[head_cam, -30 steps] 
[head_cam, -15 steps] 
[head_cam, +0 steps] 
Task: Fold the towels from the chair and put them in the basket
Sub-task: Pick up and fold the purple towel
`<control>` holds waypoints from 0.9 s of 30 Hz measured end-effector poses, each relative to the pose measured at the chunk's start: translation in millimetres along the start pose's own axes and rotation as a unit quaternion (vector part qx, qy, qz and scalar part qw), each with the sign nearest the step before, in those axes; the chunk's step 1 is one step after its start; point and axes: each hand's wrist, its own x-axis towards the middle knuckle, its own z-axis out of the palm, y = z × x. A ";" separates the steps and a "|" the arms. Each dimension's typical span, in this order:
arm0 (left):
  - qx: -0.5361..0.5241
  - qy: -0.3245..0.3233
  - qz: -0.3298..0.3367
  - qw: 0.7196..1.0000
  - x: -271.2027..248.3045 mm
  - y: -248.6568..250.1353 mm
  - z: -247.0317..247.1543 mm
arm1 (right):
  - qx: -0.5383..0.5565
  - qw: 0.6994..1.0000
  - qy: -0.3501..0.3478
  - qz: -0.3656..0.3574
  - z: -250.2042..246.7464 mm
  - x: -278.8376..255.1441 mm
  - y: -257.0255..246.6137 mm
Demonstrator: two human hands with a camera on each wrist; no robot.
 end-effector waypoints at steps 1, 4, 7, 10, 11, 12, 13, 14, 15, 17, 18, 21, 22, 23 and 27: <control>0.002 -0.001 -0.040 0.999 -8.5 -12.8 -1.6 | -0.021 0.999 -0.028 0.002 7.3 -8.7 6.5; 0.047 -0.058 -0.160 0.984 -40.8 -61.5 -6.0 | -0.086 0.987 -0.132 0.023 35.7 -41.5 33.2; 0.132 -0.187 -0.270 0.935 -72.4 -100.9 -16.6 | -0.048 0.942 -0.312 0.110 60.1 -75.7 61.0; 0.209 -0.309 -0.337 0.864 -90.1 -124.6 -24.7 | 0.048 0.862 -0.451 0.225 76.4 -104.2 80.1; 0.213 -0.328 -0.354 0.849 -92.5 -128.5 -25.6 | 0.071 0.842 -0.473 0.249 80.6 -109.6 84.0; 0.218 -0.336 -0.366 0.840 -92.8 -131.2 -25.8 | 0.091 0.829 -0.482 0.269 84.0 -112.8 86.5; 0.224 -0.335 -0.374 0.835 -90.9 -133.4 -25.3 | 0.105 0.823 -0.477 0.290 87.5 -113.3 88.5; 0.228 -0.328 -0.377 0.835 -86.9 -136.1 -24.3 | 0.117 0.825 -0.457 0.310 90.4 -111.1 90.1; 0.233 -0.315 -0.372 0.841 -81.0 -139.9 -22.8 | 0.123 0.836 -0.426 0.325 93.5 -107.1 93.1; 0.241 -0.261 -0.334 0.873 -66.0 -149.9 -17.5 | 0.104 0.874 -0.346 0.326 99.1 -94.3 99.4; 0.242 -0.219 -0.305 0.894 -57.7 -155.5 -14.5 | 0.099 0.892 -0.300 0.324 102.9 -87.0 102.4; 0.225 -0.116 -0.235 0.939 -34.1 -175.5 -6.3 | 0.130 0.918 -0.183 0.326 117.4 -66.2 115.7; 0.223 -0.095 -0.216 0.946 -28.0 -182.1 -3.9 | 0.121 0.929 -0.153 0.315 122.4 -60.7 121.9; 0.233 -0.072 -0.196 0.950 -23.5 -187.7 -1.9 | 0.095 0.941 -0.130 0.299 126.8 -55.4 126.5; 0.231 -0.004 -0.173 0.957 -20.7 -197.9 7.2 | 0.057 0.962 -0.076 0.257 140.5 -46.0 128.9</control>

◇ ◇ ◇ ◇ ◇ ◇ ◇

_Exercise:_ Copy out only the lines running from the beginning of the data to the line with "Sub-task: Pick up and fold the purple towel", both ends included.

_Written response:_
[head_cam, -30 steps] 
[head_cam, -15 steps] 
[head_cam, +0 steps] 
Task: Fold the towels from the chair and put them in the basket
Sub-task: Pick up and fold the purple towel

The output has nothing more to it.